Copy and paste the following code into a Python file and run it. Save it in the same directory as the `train.py`, `requirements.txt`, and `hyperparameters.yaml` files you created in the previous step.

```python Show lines title="train_in_sandbox.py" theme={null}
from pathlib import Path
from wandb.sandbox import Sandbox, NetworkOptions

# Files to mount to the sandbox. Specify the path inside the
# sandbox and the content of each file as bytes as a dictionary
mounted_files = [
    {"mount_path": "train.py", "file_content": Path("train.py").read_bytes()},
    {"mount_path": "requirements.txt", "file_content": Path("requirements.txt").read_bytes()},
        ] 

print("Starting sandbox...")
with Sandbox.run(
    mounted_files=mounted_files,
    container_image="python:3.13",
    network=NetworkOptions(egress_mode="internet"),
    max_lifetime_seconds=3600
) as sandbox:
    sandbox.write_file("hyperparameters.yaml", Path("hyperparameters.yaml").read_bytes()).result()

    # Install dependencies
    print("Installing dependencies...")
    sandbox.exec(["pip", "install", "-r", "requirements.txt"], check=True).result()

    # Run the script
    print("Running script...")
    result = sandbox.exec(["python", "train.py", "--config", "hyperparameters.yaml"]).result()
    print(result.stdout)
    print(result.stderr)
    print(f"Exit code: {result.returncode}")

    # Save the generated model file locally
    print("Downloading zoo_wandb.pth...")
    model_data = sandbox.read_file("zoo_wandb.pth").result()
    Path("zoo_wandb.pth").write_bytes(model_data)
    print("Saved zoo_wandb.pth")
```

The previous code snippet does the following:

1. (Lines 6-9) List the files to mount to the sandbox: `train.py` and `requirements.txt`.
2. (Line 12) Start the sandbox.
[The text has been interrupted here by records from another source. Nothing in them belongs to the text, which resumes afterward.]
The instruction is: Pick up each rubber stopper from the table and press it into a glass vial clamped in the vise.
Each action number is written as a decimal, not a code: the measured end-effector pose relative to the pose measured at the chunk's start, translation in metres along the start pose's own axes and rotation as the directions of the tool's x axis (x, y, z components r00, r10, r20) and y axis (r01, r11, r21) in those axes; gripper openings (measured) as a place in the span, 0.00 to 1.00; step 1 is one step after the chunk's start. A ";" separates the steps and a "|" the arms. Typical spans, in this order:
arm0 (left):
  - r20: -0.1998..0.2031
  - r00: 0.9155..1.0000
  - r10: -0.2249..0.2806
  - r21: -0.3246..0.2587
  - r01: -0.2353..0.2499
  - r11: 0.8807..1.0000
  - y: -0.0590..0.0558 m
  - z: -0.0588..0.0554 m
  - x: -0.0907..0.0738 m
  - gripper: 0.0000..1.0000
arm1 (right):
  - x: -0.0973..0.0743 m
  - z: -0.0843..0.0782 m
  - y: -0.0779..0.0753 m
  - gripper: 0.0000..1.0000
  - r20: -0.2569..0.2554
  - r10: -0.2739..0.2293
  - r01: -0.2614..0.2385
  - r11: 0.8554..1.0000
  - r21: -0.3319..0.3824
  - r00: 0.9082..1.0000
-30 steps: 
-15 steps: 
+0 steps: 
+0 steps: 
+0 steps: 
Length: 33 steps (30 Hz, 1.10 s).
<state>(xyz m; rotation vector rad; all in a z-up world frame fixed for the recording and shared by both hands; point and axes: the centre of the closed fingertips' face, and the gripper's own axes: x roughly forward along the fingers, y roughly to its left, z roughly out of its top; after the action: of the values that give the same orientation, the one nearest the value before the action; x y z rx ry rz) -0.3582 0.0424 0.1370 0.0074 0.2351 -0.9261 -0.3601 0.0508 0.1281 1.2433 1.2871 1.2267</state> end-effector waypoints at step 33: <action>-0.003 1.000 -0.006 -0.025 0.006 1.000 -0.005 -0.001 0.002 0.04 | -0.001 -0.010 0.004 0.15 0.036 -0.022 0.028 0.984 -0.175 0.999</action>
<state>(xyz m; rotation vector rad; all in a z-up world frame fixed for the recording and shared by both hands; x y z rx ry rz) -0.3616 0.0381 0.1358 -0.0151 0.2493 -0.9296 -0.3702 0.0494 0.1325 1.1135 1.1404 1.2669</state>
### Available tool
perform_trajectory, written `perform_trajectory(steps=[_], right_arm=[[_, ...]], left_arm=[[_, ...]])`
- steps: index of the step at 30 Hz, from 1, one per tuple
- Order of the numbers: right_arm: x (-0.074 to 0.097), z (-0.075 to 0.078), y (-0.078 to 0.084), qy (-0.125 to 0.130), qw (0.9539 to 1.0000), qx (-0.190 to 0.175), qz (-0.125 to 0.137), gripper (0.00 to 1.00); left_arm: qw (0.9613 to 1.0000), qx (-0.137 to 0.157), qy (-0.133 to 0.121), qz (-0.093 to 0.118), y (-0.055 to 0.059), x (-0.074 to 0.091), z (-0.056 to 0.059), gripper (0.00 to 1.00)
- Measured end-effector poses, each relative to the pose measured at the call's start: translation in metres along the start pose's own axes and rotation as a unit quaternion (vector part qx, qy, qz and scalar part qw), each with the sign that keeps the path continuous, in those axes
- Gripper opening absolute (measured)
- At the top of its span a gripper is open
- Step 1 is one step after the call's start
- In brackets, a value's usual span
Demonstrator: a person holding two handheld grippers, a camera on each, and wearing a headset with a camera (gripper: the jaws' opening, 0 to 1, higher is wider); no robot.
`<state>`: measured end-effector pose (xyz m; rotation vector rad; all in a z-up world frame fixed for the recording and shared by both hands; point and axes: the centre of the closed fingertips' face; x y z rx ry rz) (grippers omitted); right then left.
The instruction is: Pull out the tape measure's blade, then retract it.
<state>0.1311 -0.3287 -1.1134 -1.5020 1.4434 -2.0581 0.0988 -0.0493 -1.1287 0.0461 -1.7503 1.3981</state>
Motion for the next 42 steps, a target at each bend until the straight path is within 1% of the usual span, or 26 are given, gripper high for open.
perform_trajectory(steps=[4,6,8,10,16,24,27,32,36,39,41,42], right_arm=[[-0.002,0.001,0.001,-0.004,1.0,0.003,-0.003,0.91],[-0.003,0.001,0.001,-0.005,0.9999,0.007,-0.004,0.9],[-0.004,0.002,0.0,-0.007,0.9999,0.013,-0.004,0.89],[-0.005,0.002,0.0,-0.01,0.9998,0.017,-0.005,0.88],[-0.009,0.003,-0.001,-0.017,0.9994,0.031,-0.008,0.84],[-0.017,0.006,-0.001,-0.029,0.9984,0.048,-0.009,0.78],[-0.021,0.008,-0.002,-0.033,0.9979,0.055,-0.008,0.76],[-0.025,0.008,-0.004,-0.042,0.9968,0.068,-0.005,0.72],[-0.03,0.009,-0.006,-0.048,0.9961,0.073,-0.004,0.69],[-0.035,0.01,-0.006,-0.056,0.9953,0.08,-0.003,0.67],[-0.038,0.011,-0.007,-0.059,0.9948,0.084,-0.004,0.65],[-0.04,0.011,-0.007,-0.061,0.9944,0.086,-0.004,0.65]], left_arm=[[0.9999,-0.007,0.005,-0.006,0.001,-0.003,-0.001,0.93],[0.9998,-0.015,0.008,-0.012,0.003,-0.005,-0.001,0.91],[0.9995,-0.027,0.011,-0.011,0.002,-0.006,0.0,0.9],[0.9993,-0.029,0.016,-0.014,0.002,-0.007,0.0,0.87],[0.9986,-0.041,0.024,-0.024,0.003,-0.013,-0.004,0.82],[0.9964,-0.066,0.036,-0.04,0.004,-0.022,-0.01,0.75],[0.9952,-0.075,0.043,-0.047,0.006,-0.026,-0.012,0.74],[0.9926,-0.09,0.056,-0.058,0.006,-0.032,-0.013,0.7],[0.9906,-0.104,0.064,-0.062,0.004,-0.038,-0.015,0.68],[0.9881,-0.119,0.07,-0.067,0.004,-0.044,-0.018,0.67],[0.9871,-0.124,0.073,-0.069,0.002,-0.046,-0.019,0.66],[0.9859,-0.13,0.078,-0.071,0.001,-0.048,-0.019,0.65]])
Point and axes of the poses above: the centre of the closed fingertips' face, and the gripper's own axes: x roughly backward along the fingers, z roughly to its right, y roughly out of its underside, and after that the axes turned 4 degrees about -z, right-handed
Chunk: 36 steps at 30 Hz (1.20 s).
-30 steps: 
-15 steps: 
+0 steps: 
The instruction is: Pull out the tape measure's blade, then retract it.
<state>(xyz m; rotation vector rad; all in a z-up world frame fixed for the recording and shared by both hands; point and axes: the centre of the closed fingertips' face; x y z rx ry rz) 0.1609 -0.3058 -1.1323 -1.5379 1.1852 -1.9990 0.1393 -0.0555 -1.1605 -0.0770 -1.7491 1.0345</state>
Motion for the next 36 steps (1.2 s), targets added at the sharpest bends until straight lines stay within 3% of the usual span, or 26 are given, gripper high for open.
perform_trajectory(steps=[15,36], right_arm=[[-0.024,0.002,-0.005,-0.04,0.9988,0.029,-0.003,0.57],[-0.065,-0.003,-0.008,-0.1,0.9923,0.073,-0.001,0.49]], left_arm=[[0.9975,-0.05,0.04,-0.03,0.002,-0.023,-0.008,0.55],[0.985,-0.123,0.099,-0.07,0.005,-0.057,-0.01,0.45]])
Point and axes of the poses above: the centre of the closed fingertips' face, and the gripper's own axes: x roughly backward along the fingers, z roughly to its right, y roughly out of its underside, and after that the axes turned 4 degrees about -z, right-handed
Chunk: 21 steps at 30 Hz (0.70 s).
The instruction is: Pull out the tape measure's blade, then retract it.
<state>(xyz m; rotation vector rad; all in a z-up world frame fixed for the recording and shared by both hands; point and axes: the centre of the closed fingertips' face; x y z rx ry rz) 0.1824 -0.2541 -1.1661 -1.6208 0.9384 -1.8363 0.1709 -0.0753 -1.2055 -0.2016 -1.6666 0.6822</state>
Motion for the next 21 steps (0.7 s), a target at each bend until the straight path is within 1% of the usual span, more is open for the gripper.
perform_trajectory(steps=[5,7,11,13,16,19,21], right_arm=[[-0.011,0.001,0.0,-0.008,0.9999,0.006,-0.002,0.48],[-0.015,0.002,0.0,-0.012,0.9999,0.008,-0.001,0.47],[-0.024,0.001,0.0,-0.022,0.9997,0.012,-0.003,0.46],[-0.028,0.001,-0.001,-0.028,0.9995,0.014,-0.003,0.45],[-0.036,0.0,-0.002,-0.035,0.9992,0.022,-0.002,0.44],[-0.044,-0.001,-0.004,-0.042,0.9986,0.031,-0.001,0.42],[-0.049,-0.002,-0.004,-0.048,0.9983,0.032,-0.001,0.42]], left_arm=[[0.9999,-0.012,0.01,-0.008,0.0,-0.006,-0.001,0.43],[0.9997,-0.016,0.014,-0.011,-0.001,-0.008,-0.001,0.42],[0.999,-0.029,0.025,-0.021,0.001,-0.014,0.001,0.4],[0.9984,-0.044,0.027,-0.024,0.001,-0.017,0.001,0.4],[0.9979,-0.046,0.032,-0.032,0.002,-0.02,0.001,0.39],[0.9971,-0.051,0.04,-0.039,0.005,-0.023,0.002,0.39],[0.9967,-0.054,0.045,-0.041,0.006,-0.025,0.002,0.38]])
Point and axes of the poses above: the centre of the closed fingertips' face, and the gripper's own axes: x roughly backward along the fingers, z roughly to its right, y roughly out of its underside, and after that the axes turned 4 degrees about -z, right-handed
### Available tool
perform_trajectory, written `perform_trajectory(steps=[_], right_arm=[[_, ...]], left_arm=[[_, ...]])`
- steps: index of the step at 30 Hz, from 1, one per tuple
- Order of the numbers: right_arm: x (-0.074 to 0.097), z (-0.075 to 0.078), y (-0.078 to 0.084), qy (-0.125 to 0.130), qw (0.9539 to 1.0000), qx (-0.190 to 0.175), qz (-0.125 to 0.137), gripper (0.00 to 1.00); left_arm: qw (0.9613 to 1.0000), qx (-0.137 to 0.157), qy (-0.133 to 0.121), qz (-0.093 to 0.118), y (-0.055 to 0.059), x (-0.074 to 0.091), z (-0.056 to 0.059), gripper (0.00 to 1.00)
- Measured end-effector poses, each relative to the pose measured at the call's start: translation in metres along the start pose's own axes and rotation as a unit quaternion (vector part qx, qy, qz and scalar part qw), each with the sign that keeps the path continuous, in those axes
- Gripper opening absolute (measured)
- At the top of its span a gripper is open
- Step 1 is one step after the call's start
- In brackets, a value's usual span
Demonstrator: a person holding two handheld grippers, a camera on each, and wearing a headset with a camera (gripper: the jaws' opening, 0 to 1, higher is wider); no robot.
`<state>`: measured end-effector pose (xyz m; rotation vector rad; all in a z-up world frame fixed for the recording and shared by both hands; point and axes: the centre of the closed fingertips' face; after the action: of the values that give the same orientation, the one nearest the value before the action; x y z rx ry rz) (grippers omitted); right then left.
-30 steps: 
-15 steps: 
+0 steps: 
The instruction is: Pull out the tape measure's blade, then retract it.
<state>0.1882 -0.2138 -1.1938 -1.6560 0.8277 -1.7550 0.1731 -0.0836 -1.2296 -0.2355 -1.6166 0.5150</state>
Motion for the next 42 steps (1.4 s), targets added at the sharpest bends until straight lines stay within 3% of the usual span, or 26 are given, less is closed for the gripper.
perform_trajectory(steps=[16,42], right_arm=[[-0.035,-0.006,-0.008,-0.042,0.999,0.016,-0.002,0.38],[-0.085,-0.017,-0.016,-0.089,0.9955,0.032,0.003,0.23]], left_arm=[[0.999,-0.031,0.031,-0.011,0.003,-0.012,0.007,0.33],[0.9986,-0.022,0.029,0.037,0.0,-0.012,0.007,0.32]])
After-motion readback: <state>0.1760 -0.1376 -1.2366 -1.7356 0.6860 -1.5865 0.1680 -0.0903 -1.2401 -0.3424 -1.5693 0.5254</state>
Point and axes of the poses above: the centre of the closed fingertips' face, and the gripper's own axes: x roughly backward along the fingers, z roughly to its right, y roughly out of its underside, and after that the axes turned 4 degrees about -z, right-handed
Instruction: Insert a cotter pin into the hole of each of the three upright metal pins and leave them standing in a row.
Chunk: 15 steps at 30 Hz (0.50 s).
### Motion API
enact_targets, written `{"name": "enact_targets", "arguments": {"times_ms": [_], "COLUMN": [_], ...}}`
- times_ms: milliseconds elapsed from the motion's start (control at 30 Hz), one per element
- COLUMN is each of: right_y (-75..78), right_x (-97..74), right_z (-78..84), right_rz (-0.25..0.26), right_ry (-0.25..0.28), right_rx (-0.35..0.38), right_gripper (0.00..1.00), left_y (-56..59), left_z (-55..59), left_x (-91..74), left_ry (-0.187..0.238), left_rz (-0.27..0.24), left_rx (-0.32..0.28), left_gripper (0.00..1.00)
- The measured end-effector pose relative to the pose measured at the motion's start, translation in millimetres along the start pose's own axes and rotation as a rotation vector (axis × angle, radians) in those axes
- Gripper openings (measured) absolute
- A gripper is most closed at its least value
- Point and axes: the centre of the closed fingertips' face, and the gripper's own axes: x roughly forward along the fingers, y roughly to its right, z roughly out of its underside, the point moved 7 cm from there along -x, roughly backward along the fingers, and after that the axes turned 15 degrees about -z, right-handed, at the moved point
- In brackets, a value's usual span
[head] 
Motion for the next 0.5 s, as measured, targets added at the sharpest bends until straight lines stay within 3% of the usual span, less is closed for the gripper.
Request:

The sandbox is configured to use the `python:3.13` container image, have internet access, and a maximum lifetime of 3600 seconds (1 hour).
3. (Line 18) Write the `hyperparameters.yaml` file to the sandbox. This lets the training script (`train.py`) access the hyperparameters when it runs.
4. (Line 22) Install dependencies. The command `pip install -r requirements.txt` runs inside the sandbox to install the necessary dependencies for the training script.
5. (Line 26) Run the training script. The command `python train.py --config hyperparameters.yaml` runs inside the sandbox to start the training process. The script trains a PyTorch model on the UCI Zoo dataset and saves the trained model to a file named `zoo_wandb.pth`.
6. (Lines 27-29) Print the output and exit code. After the training script finishes, the standard output, standard error, and exit code are printed to the console for debugging and verification.
7. (Lines 33-34) Download the generated model file. The `read_file()` method reads `zoo_wandb.pth` from the sandbox, and the script saves it locally.

After the script completes, you have a trained PyTorch model saved as `zoo_wandb.pth` in your working directory. The sandbox that produced it is created, used, and torn down on demand.